Mongo bulk replace with 200k+ operations

366 Views Asked by At

E.g. I have such documents in the collection:

{
    "key": "key1",
    "time": 1000,
    "values": [] // this one is optional
}

I need to update the collection from, let's say, CSV file by modifying or removing values column and where key & time are filters .

What I've tried so far:

  • DeleteMany(with or(and(key: key1), and(time: time2)), ... 276k more or arguments) + InsertMany with 276k documents => ~ 90 seconds
  • Bulk ReplaceOne with (filter: and(key: key1, time: time2)) => ~ 40 seconds
  • Split huge bulk into several smaller batches (7500 seems to be the most performant), but this one is not atomic in terms of db operation => ~ 35 seconds

Notes:

  • All tests were with bulk.ordered = false to improve performance.
  • There is unique index key: 1, time: -1

Is there a possibility to optimize such kind of request? I know Mongo can burst to ~80k inserts/s, but what about replacements?

1

There are 1 best solutions below

5
On

Bulk operations are not atomic as the submitted group. Only individual operations are atomic. Note also that the driver will split bulk operations into smaller batches automatically if you submit more than a certain number (1,000 when encryption is not used) which is why huge batches tend to perform worse than batches of under one thousand.

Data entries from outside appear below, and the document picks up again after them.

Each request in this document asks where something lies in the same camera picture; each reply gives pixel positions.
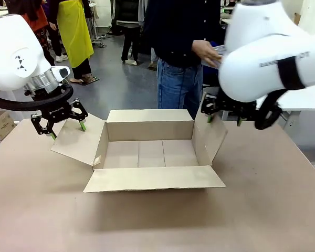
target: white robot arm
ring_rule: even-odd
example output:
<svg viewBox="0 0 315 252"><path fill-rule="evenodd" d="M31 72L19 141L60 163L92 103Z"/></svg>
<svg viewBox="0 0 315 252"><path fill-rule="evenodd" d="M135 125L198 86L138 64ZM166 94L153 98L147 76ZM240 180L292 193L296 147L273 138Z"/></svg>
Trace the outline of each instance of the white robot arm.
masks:
<svg viewBox="0 0 315 252"><path fill-rule="evenodd" d="M228 27L226 56L219 68L222 88L211 109L231 110L239 121L262 130L282 113L276 101L288 90L315 85L315 36L296 26L279 0L242 0ZM268 95L260 110L256 99Z"/></svg>
<svg viewBox="0 0 315 252"><path fill-rule="evenodd" d="M34 77L51 71L55 80L44 83L49 92L70 73L68 67L51 67L33 31L20 15L0 18L0 90L33 85Z"/></svg>
<svg viewBox="0 0 315 252"><path fill-rule="evenodd" d="M20 15L0 17L0 90L9 91L24 87L32 102L8 101L0 98L0 108L15 111L37 111L31 121L38 134L51 135L54 123L67 118L80 122L83 129L86 110L78 99L69 103L73 88L63 81L70 73L68 67L52 67L45 59L35 34ZM78 108L81 113L72 111ZM41 118L48 120L46 127Z"/></svg>

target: man
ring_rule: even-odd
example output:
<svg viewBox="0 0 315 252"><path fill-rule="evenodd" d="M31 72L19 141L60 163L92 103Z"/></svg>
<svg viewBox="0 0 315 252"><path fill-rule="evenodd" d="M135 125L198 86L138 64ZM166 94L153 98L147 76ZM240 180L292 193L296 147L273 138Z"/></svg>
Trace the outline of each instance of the man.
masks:
<svg viewBox="0 0 315 252"><path fill-rule="evenodd" d="M201 102L203 66L221 56L209 41L224 42L220 0L150 0L144 31L158 62L159 109L187 109L195 119Z"/></svg>

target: small cardboard box
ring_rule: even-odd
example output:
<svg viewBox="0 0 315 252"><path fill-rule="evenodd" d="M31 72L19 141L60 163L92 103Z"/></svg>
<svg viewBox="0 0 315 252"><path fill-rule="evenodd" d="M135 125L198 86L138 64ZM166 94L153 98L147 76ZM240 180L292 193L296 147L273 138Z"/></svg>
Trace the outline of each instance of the small cardboard box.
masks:
<svg viewBox="0 0 315 252"><path fill-rule="evenodd" d="M15 123L7 111L0 111L0 141L15 128Z"/></svg>
<svg viewBox="0 0 315 252"><path fill-rule="evenodd" d="M68 119L52 150L93 167L85 193L225 187L211 167L227 130L216 117L186 110L112 110Z"/></svg>

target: jeans
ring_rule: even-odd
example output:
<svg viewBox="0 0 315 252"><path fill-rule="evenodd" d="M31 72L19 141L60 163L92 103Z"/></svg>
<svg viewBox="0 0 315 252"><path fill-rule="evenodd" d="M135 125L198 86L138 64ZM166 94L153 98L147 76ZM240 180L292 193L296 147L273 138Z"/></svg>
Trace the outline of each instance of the jeans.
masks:
<svg viewBox="0 0 315 252"><path fill-rule="evenodd" d="M162 59L157 66L159 109L187 109L195 119L202 98L203 66L173 67Z"/></svg>

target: dark sweater
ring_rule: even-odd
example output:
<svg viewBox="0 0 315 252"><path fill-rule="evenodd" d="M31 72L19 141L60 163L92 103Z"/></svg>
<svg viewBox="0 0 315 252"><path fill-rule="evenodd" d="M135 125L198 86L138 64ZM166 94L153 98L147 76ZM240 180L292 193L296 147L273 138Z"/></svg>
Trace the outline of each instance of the dark sweater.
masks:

To answer your question on performance:

  • Create a test deployment using tmpfs for storage.
  • Find out how many queries/second this deployment can sustain.
  • Find out how many updates/second this deployment can sustain.
  • If the number of updates/second is about half of the number of queries/second, you are probably operating at the maximum efficiency.

You are going to have lower performance using SSD and magnetic disk backing storage, naturally. The idea with the memory test is to ensure you are using the database as efficiently as possible.

Especially with a mixed read and write workload, if you are using a magnetic disk, switching to SSD storage should yield a noticeable performance gain.